One night, Vibe returns from a party with no memory of how he got home. The group discovers a mute, blue-haired woman inside their bunker, who has eaten Victor's cat, Bhavani. She is a humanoid alien fugitive, misled by Vibe into thinking he would help her reach a station. Her emotional responses cause electromagnetic pulses, which trigger flickering lights and can expose her location to the authorities. The men choose to hide her and call her "Alieamma" (alien + amma).

The group tries to care for Alieamma, feeding her cat food and letting her watch old Malayalam films. Alan develops feelings for her. Alieamma gives Alan a damaged device to help her communicate. Vibe repairs it but gives her a voice with maternal cadence, to Alan's dismay. Alieamma tells them her species is peaceful and explains how human theories about their origins are wrong. Long ago, humans and her kind coexisted as sibling species on another planet. After draining their planet, humans had fled to Earth. Now, her species has repeated humans' mistake and come to Earth in search of refuge.

Once, Vibe tries to lead Alieamma to the authorities. Alieamma erases his memory with a touch, but restores it out of pity. Later, Alan becomes heartbroken when he discovers she posed nude for Victor, but Victor explains that he never looks at the actual bodies of his muses. Instead, he always imagines and paints his wife's body from memory.

Kurup and Potti eventually kidnap Alieamma, and Potti begins a ritual to "cleanse" her. Alan finds her in distress and knocks the officers unconscious with a wooden log. The Ajayya Sena arrives wearing alien costumes. Posing as protectors, they were the real troublemakers, dressing up as aliens to create fear. Alieamma defends herself and the group by flying into the sky, and overpowers the Sena reinforcements at their residence. She asks the men to help her reach a spacecraft visible in the sky. They agree, and she thanks them before departing Earth.

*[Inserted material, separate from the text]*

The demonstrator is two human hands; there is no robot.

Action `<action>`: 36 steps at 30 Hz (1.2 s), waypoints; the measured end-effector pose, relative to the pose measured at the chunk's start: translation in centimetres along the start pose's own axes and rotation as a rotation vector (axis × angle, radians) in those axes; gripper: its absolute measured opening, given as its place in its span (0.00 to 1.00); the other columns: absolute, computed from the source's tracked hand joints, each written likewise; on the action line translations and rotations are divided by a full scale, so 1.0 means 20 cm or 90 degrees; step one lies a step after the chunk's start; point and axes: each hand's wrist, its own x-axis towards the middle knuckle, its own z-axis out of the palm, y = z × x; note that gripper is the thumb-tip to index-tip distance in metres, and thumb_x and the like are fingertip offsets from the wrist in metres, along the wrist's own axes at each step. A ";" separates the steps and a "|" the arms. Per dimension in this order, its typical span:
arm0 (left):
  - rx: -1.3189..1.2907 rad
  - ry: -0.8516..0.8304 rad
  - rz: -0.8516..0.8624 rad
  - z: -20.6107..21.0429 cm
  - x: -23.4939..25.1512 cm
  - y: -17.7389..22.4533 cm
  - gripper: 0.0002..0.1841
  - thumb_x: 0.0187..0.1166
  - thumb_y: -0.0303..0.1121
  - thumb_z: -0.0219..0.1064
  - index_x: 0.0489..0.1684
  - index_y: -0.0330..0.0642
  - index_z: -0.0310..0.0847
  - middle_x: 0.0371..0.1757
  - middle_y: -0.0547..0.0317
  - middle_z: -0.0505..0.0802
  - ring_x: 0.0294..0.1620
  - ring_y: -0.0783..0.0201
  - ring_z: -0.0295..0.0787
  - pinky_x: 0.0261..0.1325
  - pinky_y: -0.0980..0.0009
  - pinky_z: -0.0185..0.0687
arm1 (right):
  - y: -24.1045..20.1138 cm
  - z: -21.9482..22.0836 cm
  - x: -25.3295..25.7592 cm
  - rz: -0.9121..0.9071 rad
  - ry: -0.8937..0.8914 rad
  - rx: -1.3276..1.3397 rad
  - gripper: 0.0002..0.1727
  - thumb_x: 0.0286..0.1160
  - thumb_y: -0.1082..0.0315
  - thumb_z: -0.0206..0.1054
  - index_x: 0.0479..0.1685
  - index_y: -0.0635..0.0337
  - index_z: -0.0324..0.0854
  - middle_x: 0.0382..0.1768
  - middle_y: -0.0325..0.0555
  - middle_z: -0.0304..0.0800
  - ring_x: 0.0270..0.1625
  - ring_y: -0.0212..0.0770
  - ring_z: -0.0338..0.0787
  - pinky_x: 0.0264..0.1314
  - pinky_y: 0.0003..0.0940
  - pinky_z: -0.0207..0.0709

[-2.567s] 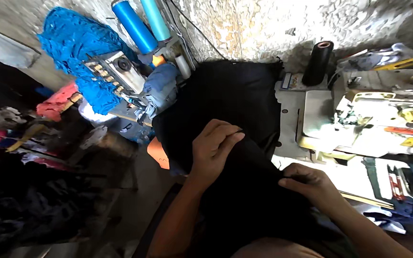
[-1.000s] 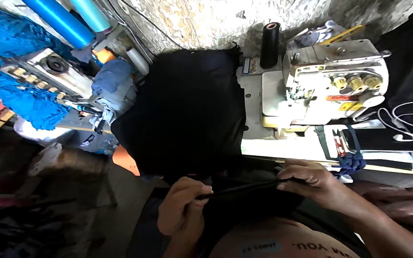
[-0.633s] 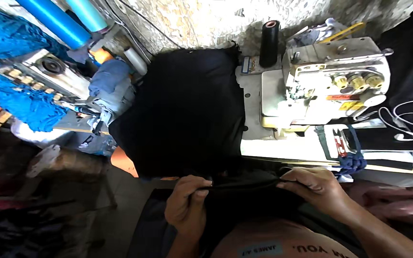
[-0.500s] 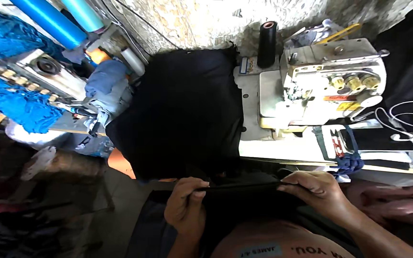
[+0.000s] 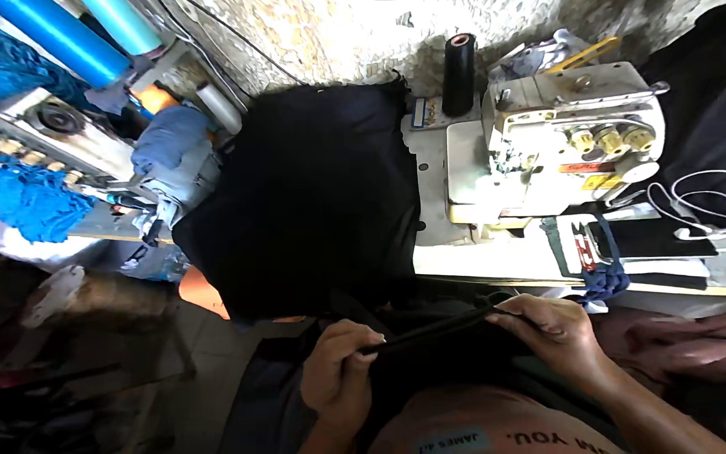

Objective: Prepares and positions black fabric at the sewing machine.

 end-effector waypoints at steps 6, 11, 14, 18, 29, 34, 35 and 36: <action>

Victor finally achieves his dream of going to the moon. Alan, heartbroken, sends hundreds of messages to Alieamma through Raghavan. On her home planet, inhabited by giant cats, Alieamma receives Alan's first message and smiles when she hears that he misses her.

==Cast==
- K. B. Ganesh Kumar as Major. Victor Vasudevan
- Gokul Suresh as Allen Jose
- Aju Varghese as Vaibhav Vidyanathan aka Vibe
- Anarkali Marikar as Alien Aliyamma (voiced by Mallika Sukumaran)
- Abraham Evangeline Joseph as voice for Raghavan, the AI
- Anantharaman Ajay as Documentary Host
- John Kaippallil as Rage
- Suresh Gopi as Maniyan Chittappan (photo presence)

==Release==
The film was premiered on 7 January 2024 at the PVR Cinemas at Lulu Mall Kochi in association with Kerala Pop Con 2024. The film was released worldwide on 21 June 2024.

===Home media===
The film began streaming on Amazon Prime Video from 26 October 2024.

==Accolades==

Accolades received by Avatar (2009 film)
| Award / Film festival | Date of ceremony | Category | Recipient(s) | Result | Ref. |
|---|---|---|---|---|---|
| Art Blocks International Film Festival | October - November 2022 | Best Feature Film | Gaganachari | Won |  |
| Kerala State Film Awards | August 16, 2024 | Special Mentions - Direction | Arun Chandu | Won |  |

==Reception==
===Box office===
The film opened with a collection of ₹4 lakhs on opening day and ₹12 lakhs on second day and as of 27 June 2024, film collected ₹92 lakhs worldwide. As of 3 July 2024, film collected ₹1.53 crore and as of 10 July 2024 the film collected worldwide gross of ₹2.2 crore.

===Critical response===
The Hindu gave positive review calling it a fun-filled science fiction film.

== Future ==
Director Arun Chandu and the team behind Gaganachari are planning to expand the Gaganachari universe with their next feature, starring actor Suresh Gopi in the lead role within the same storyline.